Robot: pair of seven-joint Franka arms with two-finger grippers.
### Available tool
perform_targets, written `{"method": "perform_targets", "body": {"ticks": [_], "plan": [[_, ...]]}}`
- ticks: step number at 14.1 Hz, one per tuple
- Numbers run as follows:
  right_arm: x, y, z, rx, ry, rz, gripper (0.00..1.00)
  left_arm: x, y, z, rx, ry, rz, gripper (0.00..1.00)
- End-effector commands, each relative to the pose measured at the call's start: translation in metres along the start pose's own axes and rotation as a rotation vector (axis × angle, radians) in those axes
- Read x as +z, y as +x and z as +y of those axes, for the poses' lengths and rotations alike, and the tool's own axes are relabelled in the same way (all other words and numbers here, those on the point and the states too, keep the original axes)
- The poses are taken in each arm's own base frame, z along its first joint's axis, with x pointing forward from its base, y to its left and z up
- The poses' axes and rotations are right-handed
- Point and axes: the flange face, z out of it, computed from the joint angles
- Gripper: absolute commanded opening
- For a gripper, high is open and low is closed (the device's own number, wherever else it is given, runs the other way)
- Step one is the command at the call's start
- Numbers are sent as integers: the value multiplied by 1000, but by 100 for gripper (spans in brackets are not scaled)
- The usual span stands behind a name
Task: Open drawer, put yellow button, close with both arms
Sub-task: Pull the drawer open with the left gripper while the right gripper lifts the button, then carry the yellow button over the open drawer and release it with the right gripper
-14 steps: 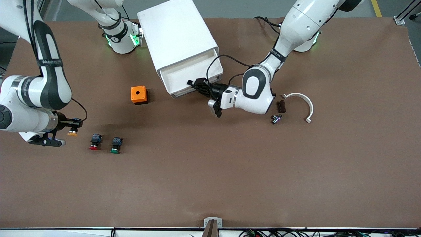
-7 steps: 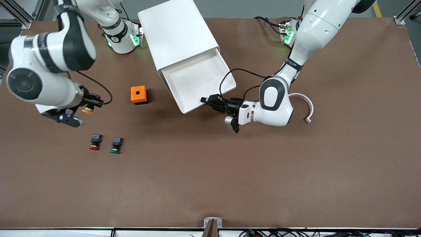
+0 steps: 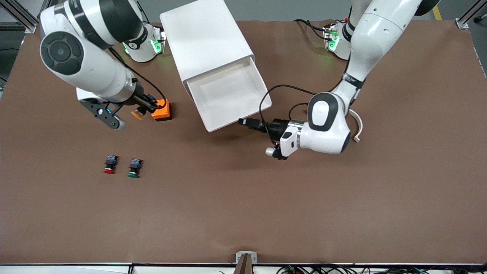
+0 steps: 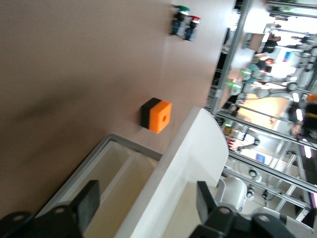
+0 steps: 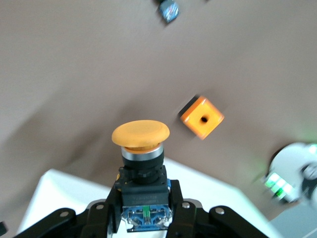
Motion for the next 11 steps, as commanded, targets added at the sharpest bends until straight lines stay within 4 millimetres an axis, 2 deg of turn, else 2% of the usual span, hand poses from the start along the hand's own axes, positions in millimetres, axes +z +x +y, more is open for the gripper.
{"method": "perform_targets", "body": {"ticks": [1,3,6,8,11], "plan": [[-7,-39,-30,109,59,-31,25,-47,10,16,-41,126,18,100],[0,-70,-50,149,100,-31,25,-77,14,15,-36,203,36,100],[25,-112,-73,208,75,-43,25,-97,15,10,23,432,39,100],[39,-123,-82,229,86,-43,24,-115,19,10,74,641,79,100],[69,-129,-93,278,120,-106,25,-130,18,7,43,808,133,100]]}}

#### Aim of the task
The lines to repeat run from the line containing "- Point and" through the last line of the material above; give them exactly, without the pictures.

#### Output for this task
- Point and axes: the flange face, z out of it, computed from the joint angles
- Gripper: absolute commanded opening
- For a gripper, high is open and low is closed (the device's own number, wherever else it is given, runs the other way)
- Step one is the command at the call's start
- Numbers are sent as integers: the value multiplied by 1000, but by 100 for gripper (spans in brackets are not scaled)
- The usual span stands behind a name
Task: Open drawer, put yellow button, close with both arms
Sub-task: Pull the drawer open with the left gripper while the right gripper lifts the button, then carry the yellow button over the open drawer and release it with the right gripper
-14 steps: 
-7 steps: 
+0 steps: 
+0 steps: 
+0 steps: 
Motion for the next 11 steps, as commanded, targets added at the sharpest bends until straight lines stay within 4 millimetres an axis, 2 deg of turn, else 2% of the usual span, hand poses from the start along the hand's own axes, positions in millimetres, axes +z +x +y, more is open for the gripper.
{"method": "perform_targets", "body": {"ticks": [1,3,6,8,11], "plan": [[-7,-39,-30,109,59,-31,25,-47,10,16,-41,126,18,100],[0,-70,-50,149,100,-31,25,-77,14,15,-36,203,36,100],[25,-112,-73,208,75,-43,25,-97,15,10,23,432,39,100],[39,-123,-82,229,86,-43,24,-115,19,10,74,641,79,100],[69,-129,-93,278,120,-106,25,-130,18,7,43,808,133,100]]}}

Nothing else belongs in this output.